**Required work**: From the entries that follow, pick out all lines holding "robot".

##############################

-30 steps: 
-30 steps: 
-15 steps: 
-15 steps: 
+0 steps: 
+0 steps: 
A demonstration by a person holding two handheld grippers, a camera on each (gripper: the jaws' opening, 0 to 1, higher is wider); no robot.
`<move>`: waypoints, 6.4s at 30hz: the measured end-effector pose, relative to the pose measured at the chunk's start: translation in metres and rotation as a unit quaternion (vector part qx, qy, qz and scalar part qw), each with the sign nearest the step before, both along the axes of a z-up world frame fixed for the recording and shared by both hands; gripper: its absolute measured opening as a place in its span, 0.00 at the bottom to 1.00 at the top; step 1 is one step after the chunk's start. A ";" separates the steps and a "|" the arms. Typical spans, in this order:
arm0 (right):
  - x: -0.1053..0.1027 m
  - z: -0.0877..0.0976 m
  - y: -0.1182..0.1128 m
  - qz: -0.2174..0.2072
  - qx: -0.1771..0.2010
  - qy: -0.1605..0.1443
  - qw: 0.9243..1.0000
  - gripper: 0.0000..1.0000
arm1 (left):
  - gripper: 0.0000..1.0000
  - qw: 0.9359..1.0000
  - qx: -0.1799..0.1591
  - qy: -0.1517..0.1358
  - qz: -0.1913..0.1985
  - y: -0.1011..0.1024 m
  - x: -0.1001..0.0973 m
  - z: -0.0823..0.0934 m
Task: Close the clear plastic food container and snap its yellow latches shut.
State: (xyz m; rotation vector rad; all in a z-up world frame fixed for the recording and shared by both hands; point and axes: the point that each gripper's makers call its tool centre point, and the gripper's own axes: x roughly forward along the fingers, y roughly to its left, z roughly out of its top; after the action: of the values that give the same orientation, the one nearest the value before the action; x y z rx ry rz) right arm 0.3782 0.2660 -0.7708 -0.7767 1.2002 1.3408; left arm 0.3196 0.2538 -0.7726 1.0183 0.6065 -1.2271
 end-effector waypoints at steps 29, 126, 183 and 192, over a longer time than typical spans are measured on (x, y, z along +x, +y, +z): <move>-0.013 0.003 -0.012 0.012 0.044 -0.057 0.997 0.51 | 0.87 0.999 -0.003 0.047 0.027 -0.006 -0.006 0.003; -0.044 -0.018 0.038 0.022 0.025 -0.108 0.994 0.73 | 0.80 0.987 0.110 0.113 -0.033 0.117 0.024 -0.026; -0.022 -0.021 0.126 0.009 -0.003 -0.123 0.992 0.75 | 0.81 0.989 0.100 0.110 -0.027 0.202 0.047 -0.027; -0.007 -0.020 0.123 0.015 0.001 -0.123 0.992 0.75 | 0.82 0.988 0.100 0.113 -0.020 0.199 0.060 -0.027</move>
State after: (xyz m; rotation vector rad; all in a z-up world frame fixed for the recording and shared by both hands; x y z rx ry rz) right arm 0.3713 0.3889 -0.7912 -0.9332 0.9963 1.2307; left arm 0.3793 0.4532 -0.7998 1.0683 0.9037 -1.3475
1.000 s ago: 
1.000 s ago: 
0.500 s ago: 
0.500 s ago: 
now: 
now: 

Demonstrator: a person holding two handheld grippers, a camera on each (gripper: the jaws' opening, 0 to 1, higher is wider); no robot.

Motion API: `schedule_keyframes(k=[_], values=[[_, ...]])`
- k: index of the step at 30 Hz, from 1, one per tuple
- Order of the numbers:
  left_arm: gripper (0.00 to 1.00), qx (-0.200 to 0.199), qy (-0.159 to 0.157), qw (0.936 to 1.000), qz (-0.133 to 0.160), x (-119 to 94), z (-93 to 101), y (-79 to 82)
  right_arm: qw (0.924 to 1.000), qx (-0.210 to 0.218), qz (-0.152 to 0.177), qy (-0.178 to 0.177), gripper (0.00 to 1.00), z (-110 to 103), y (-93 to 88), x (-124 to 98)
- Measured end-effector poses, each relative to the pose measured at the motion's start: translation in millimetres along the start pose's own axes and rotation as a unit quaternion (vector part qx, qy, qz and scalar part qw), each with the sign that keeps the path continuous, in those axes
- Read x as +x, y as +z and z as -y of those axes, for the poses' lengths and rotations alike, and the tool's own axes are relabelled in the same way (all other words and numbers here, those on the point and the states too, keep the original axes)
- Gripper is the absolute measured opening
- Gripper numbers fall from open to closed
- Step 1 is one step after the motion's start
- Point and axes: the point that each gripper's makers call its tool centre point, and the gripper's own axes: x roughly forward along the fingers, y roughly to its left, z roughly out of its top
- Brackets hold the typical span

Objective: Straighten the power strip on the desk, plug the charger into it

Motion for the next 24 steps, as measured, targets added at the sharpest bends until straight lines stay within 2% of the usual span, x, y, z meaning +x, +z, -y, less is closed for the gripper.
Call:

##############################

**Solution to the problem**:
A demonstration by a person holding two handheld grippers, a camera on each (gripper: the jaws' opening, 0 to 1, higher is wider); no robot.
Demonstrator: a person holding two handheld grippers, a camera on each (gripper: the jaws' opening, 0 to 1, higher is wider); no robot.

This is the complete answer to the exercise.